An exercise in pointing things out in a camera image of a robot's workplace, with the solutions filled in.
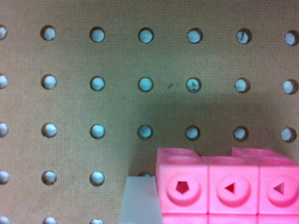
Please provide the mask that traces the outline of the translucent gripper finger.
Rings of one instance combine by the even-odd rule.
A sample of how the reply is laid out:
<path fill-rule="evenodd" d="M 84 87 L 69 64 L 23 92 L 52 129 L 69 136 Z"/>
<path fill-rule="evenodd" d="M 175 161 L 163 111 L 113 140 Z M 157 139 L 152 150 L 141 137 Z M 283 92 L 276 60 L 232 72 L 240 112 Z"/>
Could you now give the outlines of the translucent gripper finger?
<path fill-rule="evenodd" d="M 154 176 L 128 176 L 119 224 L 163 224 Z"/>

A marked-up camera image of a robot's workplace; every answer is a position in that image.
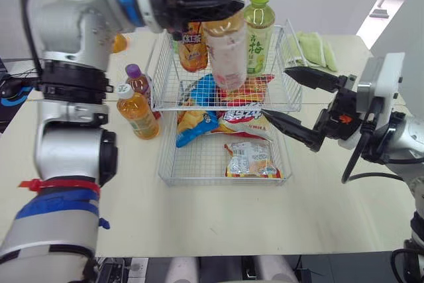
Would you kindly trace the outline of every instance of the green cloth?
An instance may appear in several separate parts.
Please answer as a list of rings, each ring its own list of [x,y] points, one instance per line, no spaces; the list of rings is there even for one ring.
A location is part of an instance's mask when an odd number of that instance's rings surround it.
[[[289,35],[288,46],[282,46],[285,67],[304,65],[303,54],[307,66],[324,72],[337,72],[339,70],[331,45],[318,33],[304,33],[300,31],[296,36],[297,39],[295,36]]]
[[[306,60],[325,67],[324,44],[319,34],[298,32],[296,35]]]
[[[324,56],[328,69],[337,72],[339,69],[337,68],[336,56],[328,41],[324,41]]]

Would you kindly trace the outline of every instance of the red zip tie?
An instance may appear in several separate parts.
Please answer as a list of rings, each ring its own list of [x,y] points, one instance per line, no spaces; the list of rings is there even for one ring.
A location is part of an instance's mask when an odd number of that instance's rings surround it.
[[[87,188],[93,190],[97,195],[100,195],[99,185],[94,182],[88,182],[87,180],[55,179],[42,181],[40,179],[33,179],[21,182],[18,187],[28,188],[32,192],[39,192],[41,189],[51,187]]]

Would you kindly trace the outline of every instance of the purple bottle cap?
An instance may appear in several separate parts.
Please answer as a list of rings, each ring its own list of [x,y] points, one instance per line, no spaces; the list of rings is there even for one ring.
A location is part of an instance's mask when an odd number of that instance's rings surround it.
[[[125,72],[132,79],[138,78],[142,74],[140,68],[136,64],[129,64],[126,66]]]

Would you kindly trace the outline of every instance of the food package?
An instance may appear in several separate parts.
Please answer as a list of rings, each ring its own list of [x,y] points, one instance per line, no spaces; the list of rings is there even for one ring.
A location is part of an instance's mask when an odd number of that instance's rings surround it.
[[[184,111],[177,120],[177,143],[182,147],[191,142],[197,136],[210,131],[218,126],[218,119],[213,111]]]
[[[186,89],[183,104],[205,107],[213,103],[214,98],[215,82],[212,74],[208,74]],[[177,118],[176,146],[178,148],[185,146],[197,136],[216,129],[218,125],[217,114],[214,111],[180,111]]]
[[[234,142],[225,144],[230,154],[226,177],[282,178],[273,163],[268,141]]]
[[[189,23],[188,31],[178,42],[180,63],[188,72],[196,72],[207,67],[207,48],[201,23]]]
[[[249,108],[260,106],[259,103],[249,103]],[[270,122],[262,115],[260,110],[250,111],[222,111],[218,115],[219,126],[210,133],[224,133],[236,136],[252,137],[257,139],[272,140],[270,136]]]
[[[239,89],[225,91],[217,88],[221,105],[238,107],[251,102],[263,103],[268,89],[268,83],[274,79],[272,74],[263,74],[254,78],[248,78]]]

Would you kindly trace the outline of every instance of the metal wire rack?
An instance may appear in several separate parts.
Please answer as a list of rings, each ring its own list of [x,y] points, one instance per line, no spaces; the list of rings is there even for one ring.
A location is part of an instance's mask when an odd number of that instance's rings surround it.
[[[224,145],[232,142],[254,141],[244,137],[226,134],[198,136],[188,145],[176,148],[177,112],[164,114],[166,129],[162,140],[162,155],[159,161],[159,176],[169,186],[175,185],[228,185],[260,184],[281,185],[292,176],[290,151],[284,140],[278,138],[277,130],[272,127],[270,145],[272,160],[282,173],[282,179],[271,178],[232,178],[225,176],[230,161]]]
[[[284,26],[275,26],[271,37],[270,50],[266,60],[264,74],[269,74],[274,79],[268,83],[266,77],[256,80],[263,85],[263,103],[246,106],[239,100],[239,105],[228,105],[221,101],[219,94],[215,94],[213,102],[208,107],[187,105],[187,93],[190,92],[203,76],[211,73],[211,66],[195,73],[186,71],[181,67],[178,53],[173,49],[172,37],[164,34],[160,44],[157,65],[152,77],[152,101],[155,111],[177,111],[188,109],[229,110],[229,109],[271,109],[275,111],[299,111],[301,108],[301,85],[284,73],[284,69],[291,66],[306,65],[301,53],[293,27],[287,20]],[[239,96],[246,94],[242,86],[237,91]]]

- **EXERCISE AIM**: Print all entries exactly; skip the pictures.

- **TASK ANSWER**:
An exercise in pointing things out in a camera image of a robot's workplace, with the solutions filled in.
Please provide the mask that traces the outline of the translucent gripper finger.
Rings of one instance combine by the even-odd rule.
A sample of how the reply is laid out:
<path fill-rule="evenodd" d="M 84 87 L 69 64 L 23 92 L 52 129 L 69 136 Z"/>
<path fill-rule="evenodd" d="M 175 161 L 163 111 L 113 140 Z M 157 139 L 152 150 L 141 137 Z M 283 92 L 276 60 L 232 72 L 240 112 Z"/>
Could you now give the outlines of the translucent gripper finger?
<path fill-rule="evenodd" d="M 154 176 L 128 176 L 119 224 L 163 224 Z"/>

A marked-up camera image of a robot's workplace; every answer is a position in that image.
Would you kindly trace the outline of every instance of the green cloth?
An instance may appear in several separate parts.
Please answer as a list of rings, each ring its own list of [x,y] points, one instance per line, no spaces; the list of rings is there even for one ring.
A location is part of an instance's mask when an odd number of that instance's rings surround it.
[[[289,35],[288,46],[282,46],[285,67],[304,65],[303,54],[307,66],[324,72],[337,72],[339,70],[331,45],[318,33],[304,33],[300,31],[296,36],[297,39],[295,36]]]
[[[306,60],[325,67],[324,44],[319,34],[298,32],[296,35]]]
[[[324,56],[328,69],[337,72],[339,69],[337,68],[336,56],[328,41],[324,41]]]

Would you kindly trace the outline of every instance of the red zip tie?
An instance may appear in several separate parts.
Please answer as a list of rings, each ring its own list of [x,y] points, one instance per line, no spaces; the list of rings is there even for one ring.
A location is part of an instance's mask when an odd number of that instance's rings surround it.
[[[87,188],[93,190],[97,195],[100,195],[99,185],[94,182],[88,182],[87,180],[55,179],[42,181],[40,179],[33,179],[21,182],[18,187],[28,188],[32,192],[39,192],[41,189],[51,187]]]

Would you kindly trace the outline of every instance of the purple bottle cap?
An instance may appear in several separate parts.
Please answer as a list of rings, each ring its own list of [x,y] points, one instance per line, no spaces; the list of rings is there even for one ring.
A location is part of an instance's mask when an odd number of that instance's rings surround it.
[[[125,72],[132,79],[138,78],[142,74],[140,68],[136,64],[129,64],[126,66]]]

Would you kindly trace the outline of every instance of the food package?
An instance may appear in several separate parts.
Please answer as a list of rings, each ring its own list of [x,y] points, one instance per line, no spaces; the list of rings is there even for one ring.
A location is part of an instance's mask when an odd number of that instance's rings surround it.
[[[184,111],[177,120],[177,143],[182,147],[191,142],[197,136],[210,131],[218,126],[218,119],[213,111]]]
[[[186,89],[183,104],[205,107],[213,103],[214,98],[215,82],[212,74],[208,74]],[[177,118],[176,146],[178,148],[185,146],[197,136],[216,129],[218,125],[217,114],[214,111],[180,111]]]
[[[234,142],[225,144],[230,154],[226,177],[282,178],[273,163],[268,141]]]
[[[189,23],[188,31],[178,42],[180,63],[188,72],[196,72],[207,67],[207,48],[201,23]]]
[[[249,108],[260,106],[259,103],[249,103]],[[270,122],[262,115],[260,110],[250,111],[222,111],[218,115],[219,126],[210,133],[224,133],[236,136],[252,137],[257,139],[272,140],[270,136]]]
[[[239,89],[225,91],[217,88],[221,105],[238,107],[251,102],[263,103],[268,89],[268,83],[274,79],[272,74],[263,74],[254,78],[248,78]]]

Would you kindly trace the outline of every instance of the metal wire rack?
An instance may appear in several separate parts.
Please answer as a list of rings, each ring its own list of [x,y] points, one instance per line, no spaces; the list of rings is there even for one ring.
A location is part of an instance's mask when an odd number of that instance's rings surround it.
[[[224,145],[232,142],[254,141],[244,137],[226,134],[198,136],[188,145],[176,148],[177,112],[164,114],[166,129],[162,140],[162,155],[159,161],[159,176],[169,186],[175,185],[228,185],[260,184],[281,185],[292,176],[290,151],[284,140],[278,138],[277,130],[272,127],[270,145],[272,160],[282,173],[282,179],[271,178],[232,178],[225,176],[230,161]]]
[[[284,26],[275,26],[271,37],[270,50],[266,60],[264,74],[269,74],[274,79],[268,83],[266,77],[256,80],[263,85],[263,103],[246,106],[239,100],[239,105],[228,105],[221,101],[219,94],[215,94],[213,102],[208,107],[187,105],[187,93],[190,92],[203,76],[211,73],[211,66],[195,73],[186,71],[181,67],[178,53],[173,49],[172,37],[164,34],[160,44],[157,65],[152,77],[152,101],[155,111],[177,111],[188,109],[229,110],[229,109],[271,109],[275,111],[299,111],[301,108],[301,85],[284,73],[284,69],[291,66],[306,65],[301,53],[293,27],[287,20]],[[239,96],[246,94],[242,86],[237,91]]]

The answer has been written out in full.